Wherever the word "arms" appears in a line of the records, copy that line.
☆ ☆ ☆
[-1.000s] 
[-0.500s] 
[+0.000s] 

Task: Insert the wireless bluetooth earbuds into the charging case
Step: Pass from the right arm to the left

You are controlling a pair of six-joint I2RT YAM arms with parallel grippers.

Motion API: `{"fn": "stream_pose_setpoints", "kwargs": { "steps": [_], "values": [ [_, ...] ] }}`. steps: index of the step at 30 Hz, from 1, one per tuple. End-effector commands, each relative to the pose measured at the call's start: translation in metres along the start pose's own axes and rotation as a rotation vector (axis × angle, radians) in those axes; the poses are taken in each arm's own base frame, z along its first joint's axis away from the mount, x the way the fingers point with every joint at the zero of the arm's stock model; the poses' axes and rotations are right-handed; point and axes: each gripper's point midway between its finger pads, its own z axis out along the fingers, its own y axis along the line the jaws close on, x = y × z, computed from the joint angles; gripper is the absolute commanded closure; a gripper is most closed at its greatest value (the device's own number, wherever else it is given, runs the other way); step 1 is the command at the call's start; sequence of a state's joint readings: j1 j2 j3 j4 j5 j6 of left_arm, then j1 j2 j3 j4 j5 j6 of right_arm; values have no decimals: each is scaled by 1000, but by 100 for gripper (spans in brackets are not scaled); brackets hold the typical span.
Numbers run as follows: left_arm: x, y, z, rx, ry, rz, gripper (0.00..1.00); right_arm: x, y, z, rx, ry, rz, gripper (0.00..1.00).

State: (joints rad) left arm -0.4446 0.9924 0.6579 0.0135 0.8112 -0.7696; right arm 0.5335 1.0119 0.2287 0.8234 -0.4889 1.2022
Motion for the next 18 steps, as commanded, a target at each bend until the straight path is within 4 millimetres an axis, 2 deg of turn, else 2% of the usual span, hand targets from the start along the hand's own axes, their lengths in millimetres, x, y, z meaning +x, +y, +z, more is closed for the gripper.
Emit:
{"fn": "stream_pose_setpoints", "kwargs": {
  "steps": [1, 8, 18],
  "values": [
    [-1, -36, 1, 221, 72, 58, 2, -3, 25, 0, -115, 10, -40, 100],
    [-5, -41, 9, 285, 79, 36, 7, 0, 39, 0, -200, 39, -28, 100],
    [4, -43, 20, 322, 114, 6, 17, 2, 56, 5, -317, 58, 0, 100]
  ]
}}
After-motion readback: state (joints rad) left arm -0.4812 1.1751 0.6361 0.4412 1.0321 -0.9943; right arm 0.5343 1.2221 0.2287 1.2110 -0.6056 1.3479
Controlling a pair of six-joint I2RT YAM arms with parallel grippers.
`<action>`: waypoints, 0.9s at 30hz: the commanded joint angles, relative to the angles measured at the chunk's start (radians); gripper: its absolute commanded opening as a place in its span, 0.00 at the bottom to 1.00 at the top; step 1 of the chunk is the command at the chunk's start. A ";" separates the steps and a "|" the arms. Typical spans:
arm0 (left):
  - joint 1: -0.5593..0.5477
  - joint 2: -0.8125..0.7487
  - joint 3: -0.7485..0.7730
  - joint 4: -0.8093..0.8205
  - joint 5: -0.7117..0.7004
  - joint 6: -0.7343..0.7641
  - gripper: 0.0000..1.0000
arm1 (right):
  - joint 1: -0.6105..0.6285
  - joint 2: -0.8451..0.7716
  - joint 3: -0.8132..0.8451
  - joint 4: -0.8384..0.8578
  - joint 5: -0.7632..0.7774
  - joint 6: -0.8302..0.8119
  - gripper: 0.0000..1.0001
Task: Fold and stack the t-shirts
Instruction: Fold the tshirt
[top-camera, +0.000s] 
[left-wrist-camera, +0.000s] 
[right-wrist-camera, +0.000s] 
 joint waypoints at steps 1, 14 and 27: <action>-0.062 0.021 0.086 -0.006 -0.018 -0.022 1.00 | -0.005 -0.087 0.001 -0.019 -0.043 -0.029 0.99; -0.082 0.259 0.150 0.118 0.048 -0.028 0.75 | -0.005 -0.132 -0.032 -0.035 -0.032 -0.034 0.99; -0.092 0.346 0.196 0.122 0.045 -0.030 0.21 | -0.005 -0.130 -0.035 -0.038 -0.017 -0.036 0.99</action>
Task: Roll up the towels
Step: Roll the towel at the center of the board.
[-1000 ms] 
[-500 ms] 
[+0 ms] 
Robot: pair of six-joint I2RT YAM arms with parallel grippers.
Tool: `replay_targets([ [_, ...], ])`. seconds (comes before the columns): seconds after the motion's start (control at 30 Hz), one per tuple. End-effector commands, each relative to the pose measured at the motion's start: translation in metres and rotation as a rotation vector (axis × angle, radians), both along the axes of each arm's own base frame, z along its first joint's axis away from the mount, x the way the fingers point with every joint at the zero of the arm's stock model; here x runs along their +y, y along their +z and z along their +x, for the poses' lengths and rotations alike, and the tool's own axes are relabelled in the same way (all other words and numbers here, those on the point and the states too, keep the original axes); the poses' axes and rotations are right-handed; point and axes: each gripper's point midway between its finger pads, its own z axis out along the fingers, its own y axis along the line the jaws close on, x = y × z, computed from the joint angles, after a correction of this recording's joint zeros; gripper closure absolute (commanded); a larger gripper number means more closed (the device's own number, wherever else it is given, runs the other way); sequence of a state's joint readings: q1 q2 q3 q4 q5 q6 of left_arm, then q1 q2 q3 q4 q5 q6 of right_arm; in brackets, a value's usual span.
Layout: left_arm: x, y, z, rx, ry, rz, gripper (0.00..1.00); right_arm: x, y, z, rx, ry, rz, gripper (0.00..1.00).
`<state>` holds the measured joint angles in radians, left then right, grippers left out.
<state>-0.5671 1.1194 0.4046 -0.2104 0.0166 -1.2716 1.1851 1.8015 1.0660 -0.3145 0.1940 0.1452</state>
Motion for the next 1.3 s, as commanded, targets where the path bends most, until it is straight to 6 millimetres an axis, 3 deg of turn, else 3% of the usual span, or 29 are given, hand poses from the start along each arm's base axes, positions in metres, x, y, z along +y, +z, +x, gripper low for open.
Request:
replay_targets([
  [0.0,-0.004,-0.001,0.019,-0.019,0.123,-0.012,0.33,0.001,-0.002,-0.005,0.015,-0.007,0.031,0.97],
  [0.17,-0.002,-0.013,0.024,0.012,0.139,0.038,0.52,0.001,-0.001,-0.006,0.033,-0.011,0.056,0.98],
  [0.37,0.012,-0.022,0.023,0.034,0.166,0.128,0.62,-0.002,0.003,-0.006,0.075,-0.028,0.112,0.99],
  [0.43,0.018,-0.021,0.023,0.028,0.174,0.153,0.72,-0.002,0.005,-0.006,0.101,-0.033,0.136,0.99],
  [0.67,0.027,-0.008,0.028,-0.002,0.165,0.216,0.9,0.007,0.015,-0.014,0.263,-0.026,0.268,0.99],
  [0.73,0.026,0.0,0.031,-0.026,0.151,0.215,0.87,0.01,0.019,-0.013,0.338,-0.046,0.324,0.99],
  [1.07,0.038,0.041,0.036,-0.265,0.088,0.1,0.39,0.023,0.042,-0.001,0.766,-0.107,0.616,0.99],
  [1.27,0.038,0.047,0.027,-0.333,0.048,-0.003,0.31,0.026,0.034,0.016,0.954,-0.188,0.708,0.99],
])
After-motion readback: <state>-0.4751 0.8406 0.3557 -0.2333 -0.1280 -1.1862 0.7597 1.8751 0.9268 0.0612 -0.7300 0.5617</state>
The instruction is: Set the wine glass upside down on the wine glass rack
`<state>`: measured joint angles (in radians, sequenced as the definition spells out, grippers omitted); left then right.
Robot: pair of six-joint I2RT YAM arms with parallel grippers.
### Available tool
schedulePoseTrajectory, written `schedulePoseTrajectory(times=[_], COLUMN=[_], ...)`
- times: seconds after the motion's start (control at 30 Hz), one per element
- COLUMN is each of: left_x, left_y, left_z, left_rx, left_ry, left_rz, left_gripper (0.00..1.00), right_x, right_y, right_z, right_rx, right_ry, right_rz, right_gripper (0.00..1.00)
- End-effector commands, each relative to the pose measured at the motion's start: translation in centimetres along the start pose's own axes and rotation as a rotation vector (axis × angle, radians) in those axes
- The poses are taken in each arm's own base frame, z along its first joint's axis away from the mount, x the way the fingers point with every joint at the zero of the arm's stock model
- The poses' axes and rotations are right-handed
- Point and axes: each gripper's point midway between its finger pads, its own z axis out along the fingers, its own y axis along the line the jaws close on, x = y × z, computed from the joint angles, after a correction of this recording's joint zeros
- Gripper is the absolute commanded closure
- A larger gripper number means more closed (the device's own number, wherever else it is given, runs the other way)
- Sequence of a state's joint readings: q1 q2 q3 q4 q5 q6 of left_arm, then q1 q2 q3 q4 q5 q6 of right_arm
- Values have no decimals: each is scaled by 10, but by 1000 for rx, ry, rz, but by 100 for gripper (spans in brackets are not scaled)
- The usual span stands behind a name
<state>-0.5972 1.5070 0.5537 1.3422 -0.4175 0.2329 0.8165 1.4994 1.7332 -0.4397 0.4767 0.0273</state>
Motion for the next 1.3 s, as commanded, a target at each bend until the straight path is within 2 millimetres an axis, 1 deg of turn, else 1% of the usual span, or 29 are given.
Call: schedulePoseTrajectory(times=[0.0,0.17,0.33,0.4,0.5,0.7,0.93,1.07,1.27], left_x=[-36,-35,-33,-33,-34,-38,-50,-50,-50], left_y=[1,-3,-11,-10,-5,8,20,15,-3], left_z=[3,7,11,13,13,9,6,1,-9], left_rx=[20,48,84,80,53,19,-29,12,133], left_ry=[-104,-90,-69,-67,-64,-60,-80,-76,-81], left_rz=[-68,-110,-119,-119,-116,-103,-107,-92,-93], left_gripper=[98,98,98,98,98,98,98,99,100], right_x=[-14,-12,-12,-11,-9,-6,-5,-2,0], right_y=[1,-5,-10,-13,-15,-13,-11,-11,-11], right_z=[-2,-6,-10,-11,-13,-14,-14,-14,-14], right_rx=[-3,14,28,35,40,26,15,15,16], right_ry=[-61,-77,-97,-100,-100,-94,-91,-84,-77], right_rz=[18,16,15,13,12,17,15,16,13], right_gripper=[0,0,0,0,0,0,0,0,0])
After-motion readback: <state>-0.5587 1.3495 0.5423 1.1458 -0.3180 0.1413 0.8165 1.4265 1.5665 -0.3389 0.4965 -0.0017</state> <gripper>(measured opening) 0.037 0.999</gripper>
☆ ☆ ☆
Exercise answer
You are controlling a pair of six-joint I2RT YAM arms with parallel grippers.
Controlling a pair of six-joint I2RT YAM arms with parallel grippers.
`<action>`: waypoints, 0.9s at 30hz: the commanded joint angles, relative to the angles measured at the chunk's start (radians); gripper: its absolute commanded opening as a place in its span, 0.00 at the bottom to 1.00 at the top; step 1 of the chunk is the command at the chunk's start. A ";" separates the steps and a "|" the arms. Typical spans:
Robot: pair of six-joint I2RT YAM arms with parallel grippers.
Robot: pair of six-joint I2RT YAM arms with parallel grippers.

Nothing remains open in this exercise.